The mean detector output voltage is $$\langle V_{\rm o} \rangle = \int_0^\infty V_{\rm o} P_{\rm o} (V_{\rm o}) d V_{\rm o}$$ $$ = \int_0^\infty {V_{\rm o} \over (2 \pi)^{1/2}}V_{\rm o}^{-1/2} \exp(-V_{\rm o} / 2) d V_{\rm o}$$ $$={1 \over (2 \pi)^{1/2}} \int_0^\infty V_{\rm o}^{1/2} \exp(-V_{\rm o} / 2) d V_{\rm o}~.$$
Using the definite integral above with $n = 1/2$ and $a = 1/2$ yields $$\langle V_{\rm o}\rangle =  {1 \over (2 \pi)^{1/2}} {\Gamma(3/2) \over (1/2)^{3/2}}~.$$ $\Gamma(3/2) = (1/2)\Gamma(1/2) = \pi^{1/2}/2$ so
$$\langle V_{\rm o} \rangle = {1 \over (2 \pi)^{1/2}} {\pi^{1/2} \over 2} 2^{3/2} = 1~.$$ The average detector output voltage is nonzero; it equals the average input power.  Had we allowed $\sigma \neq 1$ we would have gotten $\langle V_{\rm o} \rangle = \sigma^2$.

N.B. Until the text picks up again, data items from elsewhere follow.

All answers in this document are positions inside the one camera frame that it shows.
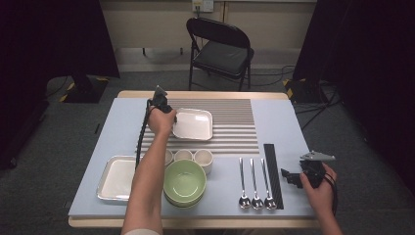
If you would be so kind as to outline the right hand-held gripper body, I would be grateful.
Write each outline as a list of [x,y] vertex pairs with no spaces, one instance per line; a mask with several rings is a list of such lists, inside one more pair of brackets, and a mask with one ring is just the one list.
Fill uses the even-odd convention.
[[300,157],[300,167],[313,188],[320,186],[326,173],[322,163],[334,161],[335,159],[336,157],[333,155],[326,155],[315,151],[311,151]]

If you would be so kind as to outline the person's left hand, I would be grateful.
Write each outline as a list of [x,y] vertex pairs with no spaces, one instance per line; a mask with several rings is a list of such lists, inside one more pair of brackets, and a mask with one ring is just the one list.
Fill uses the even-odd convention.
[[171,133],[175,117],[175,110],[166,114],[158,108],[151,108],[148,125],[156,135],[168,136]]

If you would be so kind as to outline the striped placemat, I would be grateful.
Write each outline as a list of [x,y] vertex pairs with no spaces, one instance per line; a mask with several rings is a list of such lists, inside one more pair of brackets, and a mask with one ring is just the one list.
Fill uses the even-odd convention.
[[172,99],[170,104],[176,110],[196,109],[212,114],[212,137],[209,140],[180,139],[171,135],[167,144],[170,151],[208,149],[218,156],[259,154],[249,99]]

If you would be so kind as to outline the white wall socket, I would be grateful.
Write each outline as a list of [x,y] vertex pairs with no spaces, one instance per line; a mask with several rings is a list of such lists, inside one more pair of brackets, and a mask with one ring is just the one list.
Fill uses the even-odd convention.
[[192,11],[200,13],[212,13],[214,11],[214,1],[192,0]]

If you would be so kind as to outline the silver spoon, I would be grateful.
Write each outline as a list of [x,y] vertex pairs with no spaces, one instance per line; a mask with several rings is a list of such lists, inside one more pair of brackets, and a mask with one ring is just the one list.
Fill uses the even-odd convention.
[[241,188],[242,188],[242,196],[239,199],[239,205],[241,209],[248,209],[251,206],[251,200],[246,194],[244,164],[243,164],[242,158],[239,158],[239,168],[240,168]]
[[263,201],[258,196],[257,186],[256,186],[256,178],[255,178],[255,168],[254,168],[254,160],[250,159],[250,166],[251,166],[251,174],[253,180],[253,188],[254,188],[254,197],[252,199],[252,207],[255,210],[261,210],[263,208]]
[[266,167],[265,167],[265,159],[261,159],[260,162],[261,162],[262,174],[263,174],[265,190],[266,190],[266,198],[264,200],[264,204],[268,210],[270,211],[276,210],[277,205],[276,205],[274,198],[271,195],[269,184],[268,184],[268,177],[267,177],[267,172],[266,172]]

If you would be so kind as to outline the white square plate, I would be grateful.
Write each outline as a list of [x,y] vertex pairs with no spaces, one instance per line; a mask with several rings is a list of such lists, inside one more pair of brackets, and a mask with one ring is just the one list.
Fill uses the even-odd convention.
[[97,197],[104,201],[126,202],[131,192],[135,165],[136,158],[133,156],[110,158],[99,181]]
[[209,140],[213,135],[212,114],[208,111],[180,108],[176,111],[173,135],[181,139]]

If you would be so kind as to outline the person's right hand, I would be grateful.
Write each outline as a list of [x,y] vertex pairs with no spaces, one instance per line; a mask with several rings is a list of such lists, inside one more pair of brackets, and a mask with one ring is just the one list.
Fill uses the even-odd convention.
[[318,188],[313,188],[310,185],[309,180],[304,173],[300,174],[300,181],[307,199],[315,214],[319,217],[334,215],[334,186],[337,179],[336,173],[328,165],[323,164],[323,167],[326,170],[326,174]]

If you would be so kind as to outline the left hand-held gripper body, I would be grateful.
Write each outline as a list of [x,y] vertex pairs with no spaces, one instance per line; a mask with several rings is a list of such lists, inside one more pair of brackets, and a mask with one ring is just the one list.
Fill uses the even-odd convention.
[[150,105],[161,110],[165,114],[172,111],[172,108],[167,103],[167,93],[160,86],[156,87],[153,98],[150,100]]

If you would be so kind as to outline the light blue table cover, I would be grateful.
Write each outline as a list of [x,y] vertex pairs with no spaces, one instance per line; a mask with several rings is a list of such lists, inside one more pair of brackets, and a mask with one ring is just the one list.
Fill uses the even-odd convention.
[[[238,205],[242,194],[239,158],[243,159],[245,188],[254,195],[250,159],[254,160],[256,186],[259,197],[264,197],[265,184],[260,160],[264,159],[264,144],[275,147],[279,173],[281,168],[300,171],[300,156],[308,148],[302,136],[294,109],[288,100],[249,99],[252,104],[258,143],[258,155],[214,155],[212,171],[207,177],[207,190],[202,199],[189,209],[180,209],[163,202],[165,218],[260,218],[306,217],[312,210],[303,191],[286,181],[280,183],[284,208],[282,210],[243,210]],[[79,185],[69,216],[72,218],[121,218],[126,202],[104,201],[97,197],[97,187],[107,161],[114,156],[133,156],[138,146],[148,147],[153,134],[143,130],[142,119],[146,109],[143,98],[117,98]]]

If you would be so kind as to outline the black folding chair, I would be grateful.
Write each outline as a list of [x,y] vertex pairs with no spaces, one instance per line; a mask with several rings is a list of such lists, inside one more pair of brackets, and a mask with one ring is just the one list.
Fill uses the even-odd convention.
[[239,81],[251,88],[254,49],[247,35],[238,27],[206,18],[191,18],[186,28],[192,40],[188,89],[196,84],[194,68]]

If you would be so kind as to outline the row of black chopsticks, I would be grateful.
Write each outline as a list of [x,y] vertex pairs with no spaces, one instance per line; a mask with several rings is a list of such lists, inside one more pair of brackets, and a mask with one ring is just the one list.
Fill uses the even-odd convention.
[[276,203],[276,209],[282,210],[284,208],[284,204],[282,199],[275,147],[273,144],[264,144],[263,147],[266,157],[268,178],[270,181],[272,196]]

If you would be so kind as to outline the black curtain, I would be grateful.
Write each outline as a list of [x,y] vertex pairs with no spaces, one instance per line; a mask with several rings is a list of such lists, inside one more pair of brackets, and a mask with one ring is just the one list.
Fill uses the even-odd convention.
[[100,0],[0,0],[0,169],[48,106],[50,79],[118,77]]
[[337,84],[415,195],[415,0],[316,0],[294,79]]

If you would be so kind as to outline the black stand base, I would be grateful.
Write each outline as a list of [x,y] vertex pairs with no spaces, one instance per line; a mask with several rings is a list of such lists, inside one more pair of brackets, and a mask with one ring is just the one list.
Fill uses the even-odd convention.
[[99,103],[109,83],[106,78],[89,77],[86,74],[76,74],[71,78],[73,83],[60,98],[63,103]]
[[283,81],[286,94],[295,104],[325,104],[328,102],[319,83],[309,82],[306,79]]

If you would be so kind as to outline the wooden table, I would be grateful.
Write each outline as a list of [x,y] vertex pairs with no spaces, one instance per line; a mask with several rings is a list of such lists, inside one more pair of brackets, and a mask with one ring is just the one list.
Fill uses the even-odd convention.
[[[115,98],[151,97],[149,91],[122,91]],[[170,91],[167,94],[170,104],[172,99],[278,99],[288,100],[284,93],[270,92],[212,92],[212,91]],[[69,225],[78,228],[120,227],[121,218],[97,218],[69,216]],[[313,213],[306,217],[260,217],[260,218],[165,218],[162,224],[168,229],[218,229],[218,228],[315,228],[318,225]]]

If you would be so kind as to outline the person's white sleeve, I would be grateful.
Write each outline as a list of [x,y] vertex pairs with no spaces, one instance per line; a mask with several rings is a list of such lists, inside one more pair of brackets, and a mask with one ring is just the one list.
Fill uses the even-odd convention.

What is the rms $\Sigma_0$ of the detector output voltage?
$$\Sigma_0^2 = \langle V_{\rm o}^2 \rangle - \langle V_{\rm o} \rangle^2$$ so we must evaluate $$\langle V_{\rm o}^2 \rangle = \int_0^\infty V_{\rm o}^2 P_{\rm o}(V_{\rm o}) d V_{\rm o}$$ $$={1 \over (2 \pi)^{1/2}} \int_0^\infty V_{\rm o}^2 V_{\rm o}^{-1/2} \exp(-V_{\rm o} / 2) dV_{\rm o}$$ $$= {1 \over (2 \pi)^{1/2}} \int_0^\infty V_{\rm o}^{3/2} \exp(-V_{\rm o} / 2) dV_{\rm o}~.$$ Using the definite integral above with $n = 3/2$ and $a = 1/2$ yields $$\langle V_{\rm o}^2 \rangle = {1 \over (2 \pi)^{1/2}} {\Gamma(5/2) \over (1/2)^{5/2}}~.$$ $\Gamma(5/2) = (3/2)\Gamma(3/2) =  3 \pi^{1/2}/4$ so $$\langle V_{\rm o}^2 \rangle = {1 \over (2\pi)^{1/2}} 2^{5/2} {3 \pi^{1/2} \over 4} = 3$$ and $$\Sigma_{\rm o}^2 = \langle V_{\rm o}^2 \rangle - \langle V_{\rm o} \rangle^2 = 3 - 1 = 2~.$$

Thus the rms $\Sigma_{\rm o} = 2^{1/2}$ of the detector output voltage is $2^{1/2}$ times the mean output voltage.  [If we had kept track of $\sigma \neq 1$, we would have gotten $\Sigma_{\rm o} = 2^{1/2} \sigma^2$.] The rms uncertainty in each independent sample of the measured noise power is $2^{1/2}$ times the mean noise power.  If $N \gg 1$ independent samples are averaged, the fractional rms uncertainty of the averaged power is $(2/N)^{1/2}$.  This result is the heart of the radiometer equation.  According to the central limit theorem, the distribution of these averages approaches a Gaussian as $N$ becomes large.